# About this exercise
Answer with a single number: how many lines in the listing below include "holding"?

# Data supplied
-- Opening Marker --

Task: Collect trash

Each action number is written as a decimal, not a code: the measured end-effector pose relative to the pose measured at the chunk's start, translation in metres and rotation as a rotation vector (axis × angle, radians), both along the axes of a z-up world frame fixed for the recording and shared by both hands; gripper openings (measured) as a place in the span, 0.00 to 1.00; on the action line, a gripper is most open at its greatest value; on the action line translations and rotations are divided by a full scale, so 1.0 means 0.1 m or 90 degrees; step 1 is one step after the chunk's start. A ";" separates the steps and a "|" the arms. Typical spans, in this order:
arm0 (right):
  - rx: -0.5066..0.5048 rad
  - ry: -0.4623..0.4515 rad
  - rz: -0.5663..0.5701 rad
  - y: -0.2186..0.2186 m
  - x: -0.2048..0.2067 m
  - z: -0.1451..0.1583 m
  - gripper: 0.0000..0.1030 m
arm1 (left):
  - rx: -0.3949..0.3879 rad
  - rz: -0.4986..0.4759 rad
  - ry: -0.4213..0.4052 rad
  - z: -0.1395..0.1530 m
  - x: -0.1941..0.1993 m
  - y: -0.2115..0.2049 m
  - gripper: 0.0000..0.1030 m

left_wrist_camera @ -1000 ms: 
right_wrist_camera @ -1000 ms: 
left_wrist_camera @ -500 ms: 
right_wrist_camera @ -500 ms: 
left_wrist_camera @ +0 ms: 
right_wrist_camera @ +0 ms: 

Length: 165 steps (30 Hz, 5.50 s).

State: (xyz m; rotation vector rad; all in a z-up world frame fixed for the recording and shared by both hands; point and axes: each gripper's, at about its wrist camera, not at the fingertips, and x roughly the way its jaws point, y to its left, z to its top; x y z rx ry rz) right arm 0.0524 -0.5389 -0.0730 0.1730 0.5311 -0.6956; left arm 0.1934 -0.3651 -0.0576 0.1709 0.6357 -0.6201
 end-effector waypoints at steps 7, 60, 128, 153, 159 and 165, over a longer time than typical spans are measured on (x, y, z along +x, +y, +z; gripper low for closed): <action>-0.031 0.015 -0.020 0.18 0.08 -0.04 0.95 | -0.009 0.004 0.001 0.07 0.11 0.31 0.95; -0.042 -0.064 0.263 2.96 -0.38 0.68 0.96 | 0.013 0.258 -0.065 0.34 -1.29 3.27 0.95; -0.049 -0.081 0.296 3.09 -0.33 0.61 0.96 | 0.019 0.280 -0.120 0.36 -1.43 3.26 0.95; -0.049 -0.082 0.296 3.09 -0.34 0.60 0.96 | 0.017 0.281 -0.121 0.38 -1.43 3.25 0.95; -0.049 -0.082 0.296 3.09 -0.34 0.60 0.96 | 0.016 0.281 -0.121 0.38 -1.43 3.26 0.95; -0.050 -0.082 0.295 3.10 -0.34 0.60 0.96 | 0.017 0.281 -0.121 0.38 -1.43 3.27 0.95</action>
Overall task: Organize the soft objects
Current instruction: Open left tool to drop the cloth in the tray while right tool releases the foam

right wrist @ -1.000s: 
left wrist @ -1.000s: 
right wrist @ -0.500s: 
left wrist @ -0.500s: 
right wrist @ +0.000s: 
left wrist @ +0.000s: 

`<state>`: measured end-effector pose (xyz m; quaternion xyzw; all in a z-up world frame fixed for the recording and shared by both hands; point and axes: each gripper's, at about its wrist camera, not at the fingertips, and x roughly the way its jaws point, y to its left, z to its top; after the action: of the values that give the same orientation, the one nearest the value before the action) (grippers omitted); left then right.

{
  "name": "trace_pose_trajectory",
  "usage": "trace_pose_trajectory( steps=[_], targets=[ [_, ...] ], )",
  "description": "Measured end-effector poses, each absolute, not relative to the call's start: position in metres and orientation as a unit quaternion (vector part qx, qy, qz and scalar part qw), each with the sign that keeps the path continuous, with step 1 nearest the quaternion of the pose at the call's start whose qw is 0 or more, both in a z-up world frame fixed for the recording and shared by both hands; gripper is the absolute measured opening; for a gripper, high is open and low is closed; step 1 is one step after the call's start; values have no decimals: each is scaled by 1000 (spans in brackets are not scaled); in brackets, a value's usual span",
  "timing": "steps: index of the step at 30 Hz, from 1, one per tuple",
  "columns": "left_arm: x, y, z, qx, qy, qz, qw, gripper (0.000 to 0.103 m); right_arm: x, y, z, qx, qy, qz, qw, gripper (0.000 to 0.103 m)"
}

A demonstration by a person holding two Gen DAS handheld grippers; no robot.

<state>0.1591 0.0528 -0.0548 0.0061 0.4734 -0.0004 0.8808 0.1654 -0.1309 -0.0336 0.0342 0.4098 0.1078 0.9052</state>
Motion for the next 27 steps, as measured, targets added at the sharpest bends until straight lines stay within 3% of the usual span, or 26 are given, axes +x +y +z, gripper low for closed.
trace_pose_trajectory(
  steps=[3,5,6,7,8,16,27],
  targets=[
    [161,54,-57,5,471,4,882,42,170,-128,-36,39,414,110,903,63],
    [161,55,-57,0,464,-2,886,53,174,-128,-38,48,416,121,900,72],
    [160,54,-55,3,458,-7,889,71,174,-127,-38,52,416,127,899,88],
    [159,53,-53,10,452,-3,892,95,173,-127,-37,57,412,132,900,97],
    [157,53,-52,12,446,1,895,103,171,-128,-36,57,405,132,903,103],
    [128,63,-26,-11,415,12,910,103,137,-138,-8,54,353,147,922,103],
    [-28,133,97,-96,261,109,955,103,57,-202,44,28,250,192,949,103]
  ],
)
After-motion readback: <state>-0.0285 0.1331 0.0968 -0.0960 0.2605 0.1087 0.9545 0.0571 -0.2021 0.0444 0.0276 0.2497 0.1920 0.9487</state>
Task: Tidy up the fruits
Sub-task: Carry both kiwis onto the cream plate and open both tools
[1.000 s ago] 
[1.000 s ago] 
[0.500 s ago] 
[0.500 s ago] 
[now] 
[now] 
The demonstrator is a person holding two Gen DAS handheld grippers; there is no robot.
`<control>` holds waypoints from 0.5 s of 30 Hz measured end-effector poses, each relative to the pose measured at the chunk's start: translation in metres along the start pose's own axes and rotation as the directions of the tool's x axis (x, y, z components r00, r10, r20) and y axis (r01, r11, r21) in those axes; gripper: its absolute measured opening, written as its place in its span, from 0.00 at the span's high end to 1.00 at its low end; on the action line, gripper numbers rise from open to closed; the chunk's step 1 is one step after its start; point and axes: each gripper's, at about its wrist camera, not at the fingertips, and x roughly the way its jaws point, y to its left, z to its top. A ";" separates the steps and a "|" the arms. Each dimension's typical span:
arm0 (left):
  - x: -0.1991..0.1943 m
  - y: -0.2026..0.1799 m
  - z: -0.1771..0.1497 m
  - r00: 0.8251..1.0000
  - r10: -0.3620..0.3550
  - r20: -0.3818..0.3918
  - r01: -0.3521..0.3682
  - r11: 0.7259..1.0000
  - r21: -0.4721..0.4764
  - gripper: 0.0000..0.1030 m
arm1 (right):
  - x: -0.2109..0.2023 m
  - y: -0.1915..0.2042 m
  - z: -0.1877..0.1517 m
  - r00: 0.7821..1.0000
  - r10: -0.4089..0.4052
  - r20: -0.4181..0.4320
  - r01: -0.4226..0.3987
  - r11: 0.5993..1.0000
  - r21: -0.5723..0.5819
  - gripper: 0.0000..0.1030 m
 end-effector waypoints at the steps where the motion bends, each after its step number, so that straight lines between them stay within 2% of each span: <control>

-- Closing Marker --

# Written solution
2